PETER GABRIEL
Rated PG PGLP
Record Store Day disc featuring some of Gabriel’s greatest cine tunes, and rarities.
You can easily imagine the twinkle in Peter Gabriel’s eye when he first proposed the title for this special Record Store Day release. A collection of songs recorded for various movies over the last 30 years, Rated PG is a selfevident fans-only affair, but as with pretty much everything he does, there are melodies here that would pick even the most recalcitrant winkle.

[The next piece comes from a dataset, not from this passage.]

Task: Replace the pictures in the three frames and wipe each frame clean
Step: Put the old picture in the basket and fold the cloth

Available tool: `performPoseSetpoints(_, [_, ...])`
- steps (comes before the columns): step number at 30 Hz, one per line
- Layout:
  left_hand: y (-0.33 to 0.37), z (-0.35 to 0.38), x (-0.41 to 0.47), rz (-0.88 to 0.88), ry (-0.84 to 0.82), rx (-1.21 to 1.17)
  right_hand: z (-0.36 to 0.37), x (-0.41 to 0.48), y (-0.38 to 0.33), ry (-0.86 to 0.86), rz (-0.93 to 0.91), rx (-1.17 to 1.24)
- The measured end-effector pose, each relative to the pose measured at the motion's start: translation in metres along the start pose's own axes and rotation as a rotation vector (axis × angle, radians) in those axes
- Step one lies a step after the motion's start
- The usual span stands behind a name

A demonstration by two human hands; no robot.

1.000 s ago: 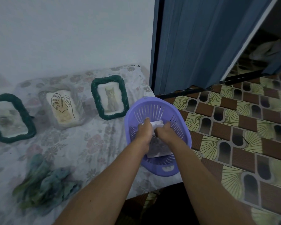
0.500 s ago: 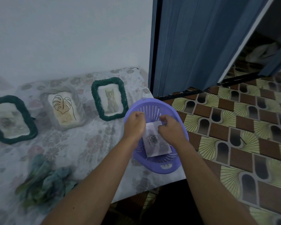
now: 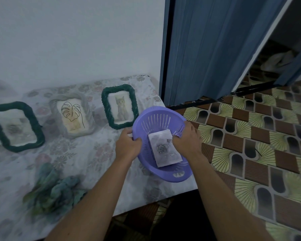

Glorious music aside, the most intriguing thing about Rated PG is how it will impel you to check out some fairly obscure films. It’s questionable if anyone, its star Denzel Washington included, regards 1995’s Virtuosity as a classic, but This Is Party Man is a beautiful thing, Gabriel’s songwriting collab with Tori Amos and composer George Acogny hitting that mellifluous, faintly exotic sweet spot that typifies many of his greatest moments as a solo artist. Similarly, Nocturnal’s shuffling blur of jabbing fiddles, woodblocks and wistful acoustics harks back to the windswept shimmer of Gabriel’s debut, sequenced electronic beats providing the
cutting-edge flipside.
Aside from In Your Eyes, here in a previously unreleased version from Cameron Crowe’s 1989 film Say Anything, the best known songs are That’ll Do and
Down To Earth (from the soundtracks of
Babe 2 and Wall-E respectively): the former is as sweet and gently affecting as anything Gabriel has written; the latter is almost impossible to hear without mental images of that annoyingly cute robot bumbling around in an apocalyptic wasteland, but it’s a six-minute surge of warmth and wisdom nonetheless. The one truly startling moment is Taboo, a new-edit collaboration with Nusrat Fateh Ali Khan that fans of celluloid nastiness will know from Oliver Stone’s Natural Born Killers. There’s an evocative power in the Pakistani singer’s voice, as Gabriel’s tense, undulating barrage of rhythm serially erupts around him. In a sense, it’s the only track here that feels inherently visual in conception and design, but even its creator’s most straightforward songs are a triumph for the imagination.